Nous sommes rassemblés cet après-midi pour défendre le respect de la neutralité religieuse de l’État, face à un projet de loi qui ne respecte pas cette neutralité.


Un État neutre se doit de protéger les droits et libertés de tous ses citoyens, sans discrimination basée sur la religion ou sur l’absence de croyance religieuse.

Prétendre par ailleurs que l’application d’une loi identique pour tous est en soi une preuve de neutralité et d’égalité relève d’un manque de connaissance de base des principes juridiques en cause.

Plus inquiétant encore, nous assistons aujourd’hui à une dégradation et à une fragilisation inquiétante de l’État de droit, par le recours à titre préventif aux clauses dérogatoires des Chartes qui vise à empêcher le contrôle de la légalité du projet de loi par les tribunaux.

Par la modification du texte quasi constitutionnel de la Charte québécoise en l'absence d'un consensus parlementaire (du jamais vu depuis 1975) et la possibilité d’un bâillon parlementaire, un geste particulièrement grave lorsqu'il s'accompagne de restrictions aux droits fondamentaux.

Dans le débat actuel qui entoure le Projet de loi 21, gardons nous par ailleurs de mélanger des concepts qui ne sont pas équivalents.

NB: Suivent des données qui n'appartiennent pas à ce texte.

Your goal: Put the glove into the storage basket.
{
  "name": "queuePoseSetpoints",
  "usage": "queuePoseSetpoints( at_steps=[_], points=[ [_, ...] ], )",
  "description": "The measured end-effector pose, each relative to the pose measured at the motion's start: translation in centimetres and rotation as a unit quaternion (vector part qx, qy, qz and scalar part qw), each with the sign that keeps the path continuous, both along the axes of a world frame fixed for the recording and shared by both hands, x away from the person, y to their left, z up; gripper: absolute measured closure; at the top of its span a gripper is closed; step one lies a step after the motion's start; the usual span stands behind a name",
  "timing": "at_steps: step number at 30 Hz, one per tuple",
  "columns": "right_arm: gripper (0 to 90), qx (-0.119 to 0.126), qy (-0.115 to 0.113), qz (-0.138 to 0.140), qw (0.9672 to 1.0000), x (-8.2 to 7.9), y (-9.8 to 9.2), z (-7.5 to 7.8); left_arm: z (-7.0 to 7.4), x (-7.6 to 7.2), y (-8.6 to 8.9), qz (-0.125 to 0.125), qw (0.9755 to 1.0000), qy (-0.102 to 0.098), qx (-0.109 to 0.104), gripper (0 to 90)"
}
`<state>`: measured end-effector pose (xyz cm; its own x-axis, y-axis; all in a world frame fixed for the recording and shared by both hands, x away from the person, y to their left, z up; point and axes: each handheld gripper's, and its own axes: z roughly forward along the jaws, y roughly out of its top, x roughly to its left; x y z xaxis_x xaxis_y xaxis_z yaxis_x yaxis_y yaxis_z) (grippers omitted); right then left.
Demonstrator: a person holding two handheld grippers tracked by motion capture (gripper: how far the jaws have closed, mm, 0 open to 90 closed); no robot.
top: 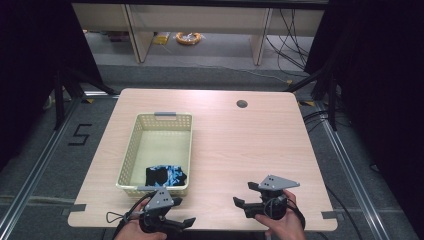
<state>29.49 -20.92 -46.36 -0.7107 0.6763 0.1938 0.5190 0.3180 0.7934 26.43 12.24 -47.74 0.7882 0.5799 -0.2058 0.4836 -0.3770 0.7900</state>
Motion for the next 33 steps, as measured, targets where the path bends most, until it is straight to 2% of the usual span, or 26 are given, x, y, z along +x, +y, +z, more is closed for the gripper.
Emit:
queuePoseSetpoints(
  at_steps=[1, 4, 5, 6, 7, 8, 10, 11, 15, 16, 17, 20, 21, 22, 23, 24, 25, 26, 28, 29, 32, 33],
  points=[
    [24.7, -0.006, 0.006, -0.004, 1.0, -0.4, 0.0, -0.2, -0.2, 0.0, 0.1, -0.005, 1.0, 0.002, 0.0, 23.4],
    [24.3, -0.005, 0.017, -0.004, 0.9998, -0.6, 0.0, -0.4, -0.5, -0.1, 0.2, -0.002, 1.0, 0.003, 0.002, 23.2],
    [24.2, -0.011, 0.001, 0.001, 0.9999, -0.5, -0.2, -0.5, -0.5, 0.0, 0.3, -0.005, 0.9999, 0.002, 0.012, 23.2],
    [24.1, -0.01, 0.019, -0.007, 0.9997, -0.9, -0.1, -0.5, -0.7, 0.0, 0.5, -0.008, 0.9997, -0.002, 0.024, 22.9],
    [23.9, -0.009, 0.006, 0.0, 0.9999, -0.8, -0.2, -0.7, -0.9, -0.2, 0.3, 0.005, 0.9999, 0.011, 0.006, 22.8],
    [23.7, -0.013, 0.006, 0.0, 0.9999, -0.8, -0.3, -0.8, -1.0, -0.2, 0.4, 0.002, 0.9999, 0.004, 0.01, 22.7],
    [23.5, -0.014, 0.014, -0.003, 0.9998, -1.1, -0.4, -0.8, -1.2, -0.2, 0.6, 0.003, 0.9999, 0.003, 0.015, 22.5],
    [23.2, -0.012, 0.008, 0.002, 0.9999, -1.1, -0.6, -1.1, -1.2, -0.2, 0.8, -0.003, 0.9995, -0.001, 0.03, 22.5],
    [23.1, -0.016, 0.008, -0.002, 0.9998, -1.4, -0.9, -1.3, -1.6, -0.5, 1.0, -0.004, 0.9996, 0.002, 0.028, 22.4],
    [23.0, -0.015, 0.026, -0.011, 0.9995, -1.7, -0.8, -1.3, -1.7, -0.6, 1.0, -0.002, 0.9995, 0.003, 0.032, 22.4],
    [22.9, -0.02, 0.017, -0.006, 0.9996, -1.7, -1.2, -1.6, -1.9, -0.6, 1.2, -0.005, 0.9988, 0.005, 0.048, 22.3],
    [22.7, -0.03, 0.018, -0.006, 0.9994, -1.8, -1.3, -1.7, -2.1, -0.8, 1.3, -0.011, 0.9989, 0.001, 0.045, 22.1],
    [22.6, -0.03, 0.019, -0.006, 0.9993, -1.9, -1.4, -1.8, -2.3, -0.8, 1.3, -0.003, 0.9987, 0.007, 0.05, 22.1],
    [22.2, -0.034, 0.023, -0.015, 0.999, -2.3, -1.5, -1.9, -2.4, -1.0, 1.2, 0.004, 0.9992, 0.009, 0.038, 22.0],
    [21.9, -0.039, 0.015, -0.008, 0.9991, -2.2, -1.7, -2.0, -2.4, -1.0, 1.4, 0.001, 0.9985, 0.006, 0.055, 21.9],
    [21.9, -0.039, 0.015, -0.008, 0.9991, -2.2, -1.7, -2.0, -2.5, -0.9, 1.5, 0.0, 0.9982, -0.002, 0.06, 21.9],
    [21.5, -0.041, 0.03, -0.022, 0.9985, -2.7, -1.7, -2.1, -2.6, -1.0, 1.7, -0.007, 0.9978, -0.007, 0.065, 21.7],
    [21.4, -0.047, 0.014, -0.014, 0.9987, -2.5, -1.9, -2.2, -2.6, -0.9, 1.8, -0.009, 0.9974, -0.006, 0.071, 21.7],
    [21.1, -0.048, 0.02, -0.013, 0.9986, -2.6, -2.0, -2.3, -2.8, -1.1, 1.9, -0.009, 0.9973, -0.005, 0.073, 21.6],
    [21.1, -0.054, 0.024, -0.023, 0.998, -3.0, -2.1, -2.4, -3.0, -1.2, 1.8, -0.003, 0.9974, 0.001, 0.072, 21.7],
    [20.9, -0.063, 0.017, -0.013, 0.9978, -3.0, -2.5, -2.5, -3.3, -1.3, 1.8, 0.002, 0.9974, 0.006, 0.072, 21.7],
    [20.9, -0.063, 0.017, -0.013, 0.9978, -3.0, -2.5, -2.5, -3.4, -1.4, 1.6, 0.008, 0.998, 0.009, 0.063, 21.7]
  ],
)
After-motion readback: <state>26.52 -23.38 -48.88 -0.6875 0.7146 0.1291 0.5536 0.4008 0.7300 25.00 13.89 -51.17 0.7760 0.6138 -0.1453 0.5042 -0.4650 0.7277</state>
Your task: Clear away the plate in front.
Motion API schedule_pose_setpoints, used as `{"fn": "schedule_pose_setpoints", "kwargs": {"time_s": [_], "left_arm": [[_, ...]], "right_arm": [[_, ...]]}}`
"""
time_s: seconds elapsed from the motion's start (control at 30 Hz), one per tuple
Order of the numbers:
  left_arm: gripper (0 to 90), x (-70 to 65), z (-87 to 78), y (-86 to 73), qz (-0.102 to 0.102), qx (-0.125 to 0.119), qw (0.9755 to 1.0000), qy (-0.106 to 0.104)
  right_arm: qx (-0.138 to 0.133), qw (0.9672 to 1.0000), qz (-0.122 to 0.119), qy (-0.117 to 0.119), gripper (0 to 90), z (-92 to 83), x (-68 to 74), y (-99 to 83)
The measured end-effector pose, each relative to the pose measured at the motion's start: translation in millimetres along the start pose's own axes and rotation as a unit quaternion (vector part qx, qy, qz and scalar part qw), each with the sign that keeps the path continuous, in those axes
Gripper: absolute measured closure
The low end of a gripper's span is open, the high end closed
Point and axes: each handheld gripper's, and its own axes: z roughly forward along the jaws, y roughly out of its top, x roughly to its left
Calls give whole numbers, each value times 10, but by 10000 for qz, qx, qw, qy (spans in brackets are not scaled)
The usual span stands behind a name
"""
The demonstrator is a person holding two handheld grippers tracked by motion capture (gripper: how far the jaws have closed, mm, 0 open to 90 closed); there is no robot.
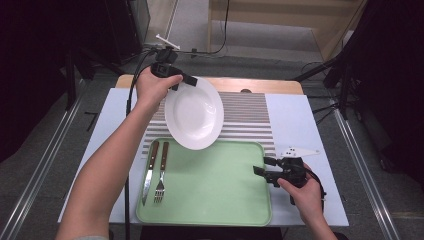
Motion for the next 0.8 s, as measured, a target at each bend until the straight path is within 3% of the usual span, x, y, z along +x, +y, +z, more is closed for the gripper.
{"fn": "schedule_pose_setpoints", "kwargs": {"time_s": [0.1,0.27,0.43,0.6,0.8], "left_arm": [[861,-55,-21,-28,43,68,10000,-56],[861,-110,-34,-67,52,159,9993,-342],[860,-203,-35,-88,190,268,9990,-300],[860,-240,-84,-138,122,220,9990,-380],[860,-351,-139,-183,223,225,9988,-383]], "right_arm": [[19,10000,2,9,353,4,3,0],[-13,10000,22,11,353,11,-10,1],[5,10000,32,25,353,18,-11,3],[-42,10000,3,37,353,17,-17,13],[-52,9999,-32,97,353,44,-14,36]]}}
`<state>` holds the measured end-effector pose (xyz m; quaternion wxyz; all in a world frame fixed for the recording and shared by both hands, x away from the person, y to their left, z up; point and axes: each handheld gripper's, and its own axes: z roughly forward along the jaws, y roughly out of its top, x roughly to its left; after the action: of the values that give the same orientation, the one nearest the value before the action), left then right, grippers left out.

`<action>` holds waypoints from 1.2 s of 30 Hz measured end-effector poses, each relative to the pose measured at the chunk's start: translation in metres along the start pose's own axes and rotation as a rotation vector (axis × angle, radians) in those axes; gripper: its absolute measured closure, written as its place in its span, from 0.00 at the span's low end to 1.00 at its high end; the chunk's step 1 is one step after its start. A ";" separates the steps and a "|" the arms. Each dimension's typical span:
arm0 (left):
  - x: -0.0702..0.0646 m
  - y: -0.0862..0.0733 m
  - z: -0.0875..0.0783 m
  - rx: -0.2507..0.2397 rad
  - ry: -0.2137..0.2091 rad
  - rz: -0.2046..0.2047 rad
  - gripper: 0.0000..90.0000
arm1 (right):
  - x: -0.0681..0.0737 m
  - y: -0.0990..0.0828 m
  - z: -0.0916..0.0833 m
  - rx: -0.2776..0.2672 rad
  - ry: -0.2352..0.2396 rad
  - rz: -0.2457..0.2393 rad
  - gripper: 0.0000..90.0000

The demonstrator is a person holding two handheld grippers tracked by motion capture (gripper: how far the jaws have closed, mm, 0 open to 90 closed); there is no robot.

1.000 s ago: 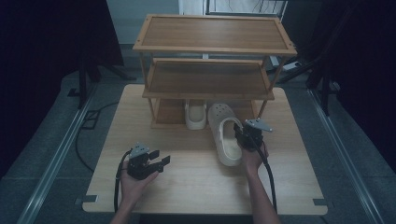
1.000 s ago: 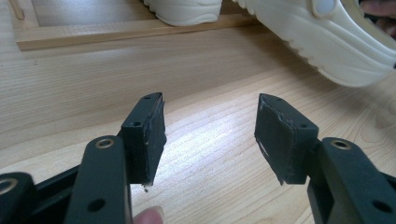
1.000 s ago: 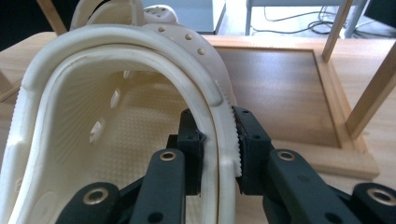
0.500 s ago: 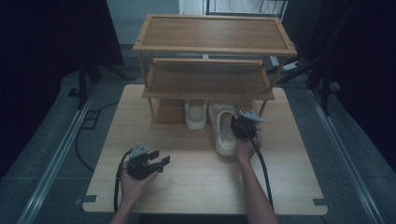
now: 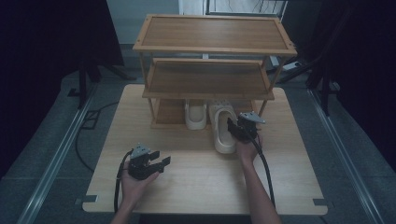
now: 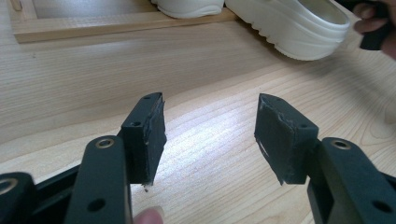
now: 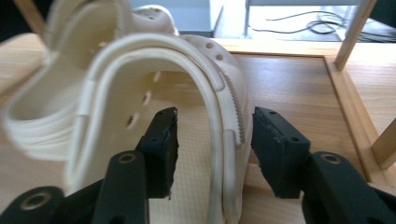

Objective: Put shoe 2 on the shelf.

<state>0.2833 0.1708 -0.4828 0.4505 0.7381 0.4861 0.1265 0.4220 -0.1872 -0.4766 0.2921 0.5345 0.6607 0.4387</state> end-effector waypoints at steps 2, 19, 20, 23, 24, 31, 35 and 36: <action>-0.001 -0.001 0.002 0.006 0.000 0.003 0.48 | -0.002 -0.001 -0.008 -0.008 0.017 0.006 0.54; -0.002 -0.001 0.002 0.011 0.004 0.009 0.48 | 0.006 -0.017 -0.078 0.018 0.182 -0.067 0.69; -0.002 -0.001 0.001 0.011 0.004 0.008 0.48 | 0.007 -0.019 -0.082 0.026 0.186 -0.082 0.73; -0.002 0.000 0.000 0.004 0.006 0.007 0.48 | 0.009 -0.023 -0.088 0.042 0.204 -0.099 0.81; -0.001 0.001 -0.002 -0.002 0.006 0.006 0.48 | 0.011 -0.029 -0.096 0.050 0.220 -0.118 0.89; -0.003 0.003 -0.006 -0.012 0.008 0.011 0.48 | 0.010 -0.044 -0.112 0.106 0.253 -0.163 1.00; -0.006 0.003 -0.005 -0.005 -0.001 0.020 0.48 | 0.008 -0.056 -0.111 0.160 0.254 -0.185 1.00; -0.007 0.003 -0.004 -0.002 -0.003 0.020 0.48 | 0.007 -0.058 -0.110 0.173 0.254 -0.189 1.00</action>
<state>0.2785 0.1669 -0.4764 0.4508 0.7427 0.4778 0.1303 0.3002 -0.2119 -0.4793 0.1994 0.4332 0.7749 0.4149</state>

Puisqu’on en entend beaucoup parler, il est ainsi important de rappeler que le concept juridique de « droits collectifs » est fondamentalement différent du concept sociopolitique de « volonté de la majorité ».

Jamais le concept de « droit collectif » tel qu’il a été développé en droit, n’a été conçu comme un outil pouvant permettre à une majorité détenant le pouvoir, de violer les droits fondamentaux d’une minorité, et encore moins sans avoir à s’en justifier! La volonté de la majorité sera toujours soumise aux lois constitutionnelles dans un État de droit digne de ce nom.

Malgré l’usage de la clause dérogatoire dans le Projet de loi 21, vous pouvez compter sur les juristes pour trouver des angles d’attaques juridiques innovateurs et intelligents afin de contester la loi devant les tribunaux.

En attendant, je suis fière de me trouver aujourd’hui entourée de plusieurs collègues.

Il appartient en effet aux avocates et aux avocats du Québec de s’opposer à un projet de loi qui porte atteinte aux droits et discrimine, sans motif réel et urgent, certains de leurs confrères, de leurs consœurs, et de leurs concitoyens en général.

Nous ne sommes pas ici pour demander un traitement de faveur ni pour sauver quelques carrières. Nous sommes ici pour défendre une véritable neutralité de l’État et des institutions étatiques, dans une société libre et démocratique telle que le Québec.